2.1. Study Design and Patient Recruitment

A multicentre prospective observational cohort study was undertaken from December 2016 to December 2021 to ascertain the incidence and molecular epidemiology of CDI in urban and rural populations of Central India. The eligibility criteria included age ≥ 18 years and patients presenting with diarrhoea, defined as the passage of 3 or more unformed stools over at least 24 h. The urban participants were recruited from the inpatient and outpatient departments of the Central India Institute of Medical Sciences (CIIMS), a tertiary care hospital in Nagpur, Maharashtra, and from other tertiary care multispeciality hospitals in Nagpur city. Rural participants were recruited from primary healthcare centres from villages in Melghat, a tribal belt in Amravati, Maharashtra, and Mahatma Gandhi Tribal Hospital, Melghat. The patient inclusion flowchart is given in Figure 1.

Demographic details were collected by means of a structured patient questionnaire which included age, gender, body mass index (BMI), habitat location (rural/urban), hospitalization status, co-morbidities, history of antibiotics at the time of and within 2 months of recruitment, history of immunosuppression as defined by a history of malignancy or chemotherapy, immunosuppressants including at least 5 mg/day of prednisolone, history of previous enteric infection (all cause), and seasonality. The primary outcome was the proportion of toxigenic C. difficile cases amongst urban and rural inpatient and outpatient populations. The secondary outcomes included the proportion of non-toxigenic C. difficile cases in the same cohorts, as defined by the C. diff Quik Chek Complete assay, PCR ribotype, and the antimicrobial susceptibility of the C. difficile isolates. All participants received information about this study and gave their consent. The ethics committees of each participating hospital and rural healthcare centre, in addition to the School of Medicine Research Ethics Committee at the University of Nottingham (REC No.199-1901), approved the study.

2.2. Microbiological Analysis

The stool samples were collected in clean, wide-mouthed, disposable containers and were processed immediately. The stool samples were analysed for toxigenic C. difficile using the C. diff Quik Chek Complete (QCC) rapid membrane immunoassay kit (TechLab, Blacksburg, VA, USA), as previously described [16], which simultaneously detects the presence of glutamate dehydrogenase (GDH) and C. difficile toxins A/B in stool samples. Stool samples testing positive for GDH and the toxin or the toxin alone were subsequently cultured for C. difficile via a toxigenic culture. C. difficile spores were enriched using a pre-treatment with industrialised methylated spirit (IMS, 74 0.P). Briefly, 1.5 mL of liquid stool sample was emulsified in 0.5 mL of 0.9% sodium chloride, and 2 mL of IMS was added to it. The suspension was allowed to incubate for 45–60 min. After this incubation time, 0.1 mL of suspension from the lower faecal layer was plated on cycloserine-cefoxitin-fructose agar (CCFA; Himedia, Mumbai, India) and incubated under anaerobic conditions in a DG250 Don Whitley anaerobic workstation (Yorkshire, UK) for 48–72 h. The positive cultures were further subjected to antibiotic susceptibility testing and PCR ribotyping.

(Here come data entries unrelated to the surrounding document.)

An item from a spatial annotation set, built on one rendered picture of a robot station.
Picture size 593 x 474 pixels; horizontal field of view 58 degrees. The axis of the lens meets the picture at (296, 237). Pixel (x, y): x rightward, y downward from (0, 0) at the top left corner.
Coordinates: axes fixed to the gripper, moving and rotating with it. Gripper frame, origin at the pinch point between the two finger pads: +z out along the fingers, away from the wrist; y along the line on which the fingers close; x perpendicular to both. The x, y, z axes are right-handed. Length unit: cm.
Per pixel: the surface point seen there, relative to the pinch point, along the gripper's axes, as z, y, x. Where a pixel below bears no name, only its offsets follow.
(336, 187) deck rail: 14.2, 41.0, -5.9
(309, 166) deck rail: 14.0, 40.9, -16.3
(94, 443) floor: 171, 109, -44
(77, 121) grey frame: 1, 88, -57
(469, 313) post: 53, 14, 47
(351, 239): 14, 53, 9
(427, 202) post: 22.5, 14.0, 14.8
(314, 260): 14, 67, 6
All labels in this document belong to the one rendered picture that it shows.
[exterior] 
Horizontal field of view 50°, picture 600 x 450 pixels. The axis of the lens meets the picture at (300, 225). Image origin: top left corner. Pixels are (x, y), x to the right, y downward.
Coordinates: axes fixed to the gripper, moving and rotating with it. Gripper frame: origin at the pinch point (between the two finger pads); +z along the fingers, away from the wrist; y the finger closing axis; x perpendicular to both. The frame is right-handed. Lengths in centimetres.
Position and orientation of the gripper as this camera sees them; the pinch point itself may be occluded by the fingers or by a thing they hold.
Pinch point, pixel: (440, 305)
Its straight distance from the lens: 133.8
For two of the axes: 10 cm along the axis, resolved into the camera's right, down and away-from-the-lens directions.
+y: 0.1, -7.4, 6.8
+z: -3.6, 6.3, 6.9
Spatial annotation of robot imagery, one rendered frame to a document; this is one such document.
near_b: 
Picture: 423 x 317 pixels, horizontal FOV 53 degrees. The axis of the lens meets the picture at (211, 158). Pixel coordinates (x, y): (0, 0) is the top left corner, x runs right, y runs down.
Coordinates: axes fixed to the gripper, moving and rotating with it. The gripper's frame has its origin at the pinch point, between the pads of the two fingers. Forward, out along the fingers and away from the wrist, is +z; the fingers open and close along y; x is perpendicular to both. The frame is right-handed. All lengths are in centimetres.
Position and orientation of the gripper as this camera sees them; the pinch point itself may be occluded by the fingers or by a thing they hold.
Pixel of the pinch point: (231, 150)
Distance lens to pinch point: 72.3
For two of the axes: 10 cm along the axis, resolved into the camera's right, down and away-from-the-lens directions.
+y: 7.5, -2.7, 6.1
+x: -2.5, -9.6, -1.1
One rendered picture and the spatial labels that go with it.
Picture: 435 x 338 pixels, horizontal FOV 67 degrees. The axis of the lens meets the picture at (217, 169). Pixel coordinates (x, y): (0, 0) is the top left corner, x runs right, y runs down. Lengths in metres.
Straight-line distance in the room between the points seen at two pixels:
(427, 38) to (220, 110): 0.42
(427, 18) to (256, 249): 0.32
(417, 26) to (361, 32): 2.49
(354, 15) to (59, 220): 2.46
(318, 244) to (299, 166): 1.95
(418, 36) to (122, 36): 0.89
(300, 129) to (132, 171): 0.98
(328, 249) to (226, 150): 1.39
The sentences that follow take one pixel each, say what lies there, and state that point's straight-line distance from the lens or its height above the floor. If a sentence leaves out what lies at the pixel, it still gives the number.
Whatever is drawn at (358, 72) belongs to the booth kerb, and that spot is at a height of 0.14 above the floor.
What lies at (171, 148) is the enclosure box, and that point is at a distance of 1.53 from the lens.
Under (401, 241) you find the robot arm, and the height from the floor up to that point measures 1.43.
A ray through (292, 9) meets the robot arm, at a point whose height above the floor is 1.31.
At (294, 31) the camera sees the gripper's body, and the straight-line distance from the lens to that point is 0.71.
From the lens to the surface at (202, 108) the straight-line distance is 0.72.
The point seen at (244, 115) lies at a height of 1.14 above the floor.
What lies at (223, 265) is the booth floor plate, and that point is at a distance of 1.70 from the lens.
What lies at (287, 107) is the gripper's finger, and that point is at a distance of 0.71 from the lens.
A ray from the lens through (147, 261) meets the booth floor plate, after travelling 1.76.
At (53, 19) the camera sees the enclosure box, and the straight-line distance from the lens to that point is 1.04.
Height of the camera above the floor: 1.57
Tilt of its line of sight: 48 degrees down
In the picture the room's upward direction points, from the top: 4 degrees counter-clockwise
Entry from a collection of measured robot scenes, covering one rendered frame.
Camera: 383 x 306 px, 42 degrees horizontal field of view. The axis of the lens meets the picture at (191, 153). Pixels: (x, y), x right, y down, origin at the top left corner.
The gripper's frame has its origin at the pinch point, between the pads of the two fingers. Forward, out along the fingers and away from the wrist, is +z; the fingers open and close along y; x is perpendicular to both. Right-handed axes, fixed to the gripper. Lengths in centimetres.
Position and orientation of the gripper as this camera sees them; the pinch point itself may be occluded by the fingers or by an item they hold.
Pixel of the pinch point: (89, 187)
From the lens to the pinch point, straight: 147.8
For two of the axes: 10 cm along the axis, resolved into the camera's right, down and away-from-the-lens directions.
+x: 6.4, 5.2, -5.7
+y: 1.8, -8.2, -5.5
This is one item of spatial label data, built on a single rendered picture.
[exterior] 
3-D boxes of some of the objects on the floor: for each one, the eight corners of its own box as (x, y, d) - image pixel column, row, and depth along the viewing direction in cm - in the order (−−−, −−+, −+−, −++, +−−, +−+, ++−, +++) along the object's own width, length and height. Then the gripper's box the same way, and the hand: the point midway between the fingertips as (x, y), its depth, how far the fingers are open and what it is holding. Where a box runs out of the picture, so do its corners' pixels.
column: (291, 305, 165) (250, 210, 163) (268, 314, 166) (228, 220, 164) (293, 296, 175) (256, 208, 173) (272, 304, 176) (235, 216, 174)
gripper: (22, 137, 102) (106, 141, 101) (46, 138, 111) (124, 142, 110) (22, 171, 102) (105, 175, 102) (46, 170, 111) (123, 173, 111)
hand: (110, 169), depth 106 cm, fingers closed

2.3. Minimum Inhibitory Concentration (MIC) Determination

Antimicrobial susceptibility testing was carried out for the positive cultures via Etest for Metronidazole, Clindamycin and Vancomycin using the breakpoints described in the CLSI (https://clsi.org accessed on 3 January 2023) guideline. Briefly, toxin positive isolates were subjected to antimicrobial susceptibility testing against Metronidazole, Clindamycin, and Vancomycin using an antimicrobial gradient diffusion method (Etest, bioMerieux Inc., Marcy L’Etoile, France). The minimum inhibitory concentrations (MICs) were interpreted as susceptible or resistant based on the CLSI guidelines. The MICs were read at the point where the elliptical zone of inhibition intersected the MIC scale after incubation for 24 h. Resistance was defined according to the following breakpoints: Metronidazole ≥ 32 mg/L, Clindamycin ≥ 8 mg/L, and Vancomycin ≥ 4 mg/L.

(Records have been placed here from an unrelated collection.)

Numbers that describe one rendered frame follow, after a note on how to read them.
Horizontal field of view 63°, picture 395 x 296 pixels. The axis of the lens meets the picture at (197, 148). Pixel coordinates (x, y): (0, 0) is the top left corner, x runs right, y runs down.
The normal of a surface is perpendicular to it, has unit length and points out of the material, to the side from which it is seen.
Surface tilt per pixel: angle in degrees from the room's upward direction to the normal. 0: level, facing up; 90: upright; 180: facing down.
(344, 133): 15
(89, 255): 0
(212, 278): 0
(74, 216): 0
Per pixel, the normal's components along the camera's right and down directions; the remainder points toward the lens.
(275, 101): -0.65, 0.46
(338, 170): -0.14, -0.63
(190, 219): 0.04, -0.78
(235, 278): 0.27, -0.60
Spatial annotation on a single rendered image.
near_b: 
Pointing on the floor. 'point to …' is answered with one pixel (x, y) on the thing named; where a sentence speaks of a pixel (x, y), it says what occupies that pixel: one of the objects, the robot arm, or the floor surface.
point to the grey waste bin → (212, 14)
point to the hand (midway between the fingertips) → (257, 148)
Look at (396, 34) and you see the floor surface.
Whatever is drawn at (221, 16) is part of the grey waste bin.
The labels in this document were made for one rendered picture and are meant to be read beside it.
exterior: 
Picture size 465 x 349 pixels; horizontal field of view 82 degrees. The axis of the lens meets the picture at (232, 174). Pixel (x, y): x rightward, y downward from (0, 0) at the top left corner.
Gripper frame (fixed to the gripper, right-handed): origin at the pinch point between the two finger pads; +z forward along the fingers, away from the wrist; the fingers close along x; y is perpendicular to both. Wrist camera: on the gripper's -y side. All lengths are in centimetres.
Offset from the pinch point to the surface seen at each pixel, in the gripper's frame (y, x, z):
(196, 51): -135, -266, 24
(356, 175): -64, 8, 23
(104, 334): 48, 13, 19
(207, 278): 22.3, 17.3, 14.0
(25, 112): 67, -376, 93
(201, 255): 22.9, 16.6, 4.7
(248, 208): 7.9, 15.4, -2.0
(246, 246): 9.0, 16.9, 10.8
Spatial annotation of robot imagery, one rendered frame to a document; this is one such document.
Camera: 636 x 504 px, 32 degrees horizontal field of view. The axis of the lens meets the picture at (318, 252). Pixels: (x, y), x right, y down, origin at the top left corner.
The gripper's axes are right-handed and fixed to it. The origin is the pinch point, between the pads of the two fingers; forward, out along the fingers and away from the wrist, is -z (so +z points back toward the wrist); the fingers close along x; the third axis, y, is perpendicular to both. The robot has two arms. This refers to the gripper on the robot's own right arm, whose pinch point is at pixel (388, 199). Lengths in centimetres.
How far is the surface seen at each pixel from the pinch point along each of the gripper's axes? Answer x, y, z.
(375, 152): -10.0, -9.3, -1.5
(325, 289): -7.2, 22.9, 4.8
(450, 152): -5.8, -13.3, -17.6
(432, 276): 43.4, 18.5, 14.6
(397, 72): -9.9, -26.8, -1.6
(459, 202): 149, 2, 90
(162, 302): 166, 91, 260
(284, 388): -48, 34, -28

2.4. Genomic DNA Preparation

DNA isolation from the pure cultures was performed using the Qiagen Blood and Tissue Kit and harvested in microcentrifuge tubes (maximum 2 × 10⁹ cells). In total, 180 µL of lysis buffer ATL was added to the pellet, and the samples were homogenized for 1 min. A total of 20 µL of Proteinase K was added to each sample, and digestion was performed at 56 °C for 1 h. Then, RNase A (4 µL, 100 mg/mL) was added to the sample, and it was incubated for 2 min at room temperature. The DNA was then purified as described in the Qiagen Blood and Tissue protocol. The DNA quality and concentration were quantified using agarose gel electrophoresis and Invitrogen Qubit 4, respectively.

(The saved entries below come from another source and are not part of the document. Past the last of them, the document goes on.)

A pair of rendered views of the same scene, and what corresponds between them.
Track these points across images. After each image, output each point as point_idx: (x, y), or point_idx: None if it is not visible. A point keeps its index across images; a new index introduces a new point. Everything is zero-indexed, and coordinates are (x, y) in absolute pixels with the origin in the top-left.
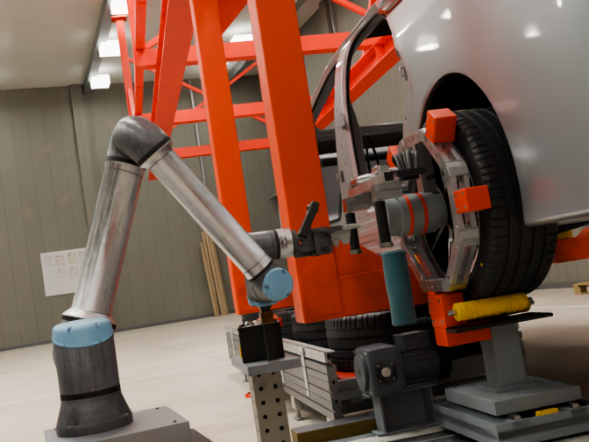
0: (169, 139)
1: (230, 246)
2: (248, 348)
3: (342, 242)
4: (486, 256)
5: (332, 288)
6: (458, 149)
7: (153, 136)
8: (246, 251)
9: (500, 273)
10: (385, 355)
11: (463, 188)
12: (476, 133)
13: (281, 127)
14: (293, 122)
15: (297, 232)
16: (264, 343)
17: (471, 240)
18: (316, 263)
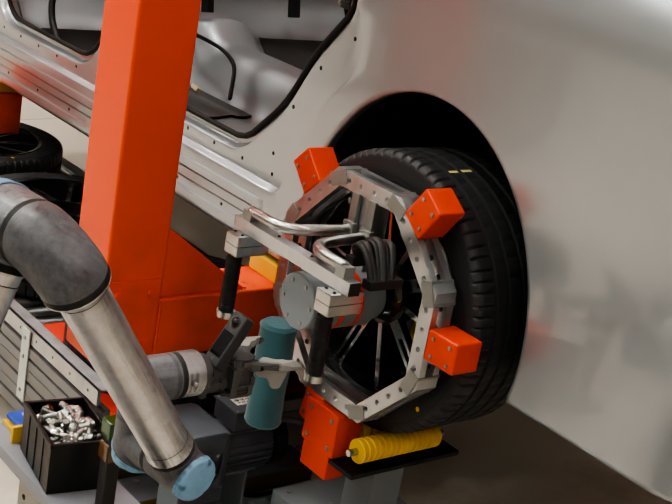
0: (110, 270)
1: (147, 430)
2: (59, 474)
3: (270, 385)
4: (430, 407)
5: (148, 319)
6: (443, 248)
7: (93, 275)
8: (169, 437)
9: (437, 424)
10: (213, 445)
11: (452, 343)
12: (480, 245)
13: (144, 57)
14: (163, 50)
15: (121, 231)
16: (84, 468)
17: (424, 390)
18: (136, 280)
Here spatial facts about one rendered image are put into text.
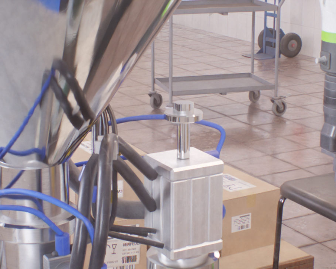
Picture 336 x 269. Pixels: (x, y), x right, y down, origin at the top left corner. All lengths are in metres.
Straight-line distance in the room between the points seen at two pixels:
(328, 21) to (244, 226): 2.27
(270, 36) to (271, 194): 5.76
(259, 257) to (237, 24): 6.84
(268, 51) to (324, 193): 6.35
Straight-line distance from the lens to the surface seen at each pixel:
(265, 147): 5.87
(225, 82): 6.86
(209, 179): 0.67
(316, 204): 3.01
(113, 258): 3.46
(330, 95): 1.58
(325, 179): 3.24
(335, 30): 1.55
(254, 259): 3.71
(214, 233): 0.69
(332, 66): 1.56
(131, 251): 3.49
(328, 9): 1.55
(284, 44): 9.11
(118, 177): 3.36
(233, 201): 3.67
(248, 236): 3.78
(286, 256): 3.76
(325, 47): 1.56
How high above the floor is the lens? 1.60
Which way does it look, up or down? 15 degrees down
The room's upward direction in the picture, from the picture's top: straight up
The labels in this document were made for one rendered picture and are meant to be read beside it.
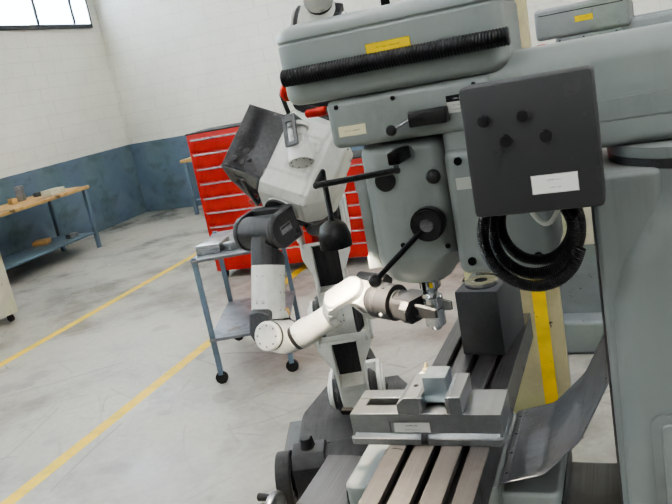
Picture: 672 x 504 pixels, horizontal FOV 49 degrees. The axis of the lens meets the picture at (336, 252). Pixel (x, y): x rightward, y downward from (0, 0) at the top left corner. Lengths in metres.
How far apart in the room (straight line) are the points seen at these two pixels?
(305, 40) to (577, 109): 0.60
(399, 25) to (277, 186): 0.68
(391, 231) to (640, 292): 0.50
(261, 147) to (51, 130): 9.91
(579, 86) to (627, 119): 0.28
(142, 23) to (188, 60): 0.99
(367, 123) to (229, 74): 10.54
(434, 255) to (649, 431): 0.53
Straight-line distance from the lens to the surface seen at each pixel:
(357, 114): 1.49
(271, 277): 1.92
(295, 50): 1.52
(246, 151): 2.03
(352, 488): 1.81
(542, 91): 1.16
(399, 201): 1.52
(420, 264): 1.56
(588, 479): 1.90
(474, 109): 1.18
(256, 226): 1.94
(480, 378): 1.95
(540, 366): 3.61
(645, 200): 1.40
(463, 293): 2.03
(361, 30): 1.47
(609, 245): 1.42
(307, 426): 2.73
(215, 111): 12.19
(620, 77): 1.42
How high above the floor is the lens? 1.79
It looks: 14 degrees down
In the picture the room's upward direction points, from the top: 11 degrees counter-clockwise

2.5. PCR Ribotyping Analysis of C. difficile Strains

The isolates were further characterised via fluorescent PCR ribotyping using a previously described protocol [17,18]. Ribotyping was performed using a Promega Spectrum Compact CE System and analysed with the publicly available CdiffFragR ribotyping pipeline and database (thewalklab.com/tools, accessed on 4 September 2023), toxin gene profiling was performed (tcdA, tcdB, cdtA, cdtB) using PCR, as described in [19], and species identification was carried out using Sanger-style sequencing of the 16S rRNA-encoding gene (primers 8F and 1492R) [20] with online Blastn against the nr database.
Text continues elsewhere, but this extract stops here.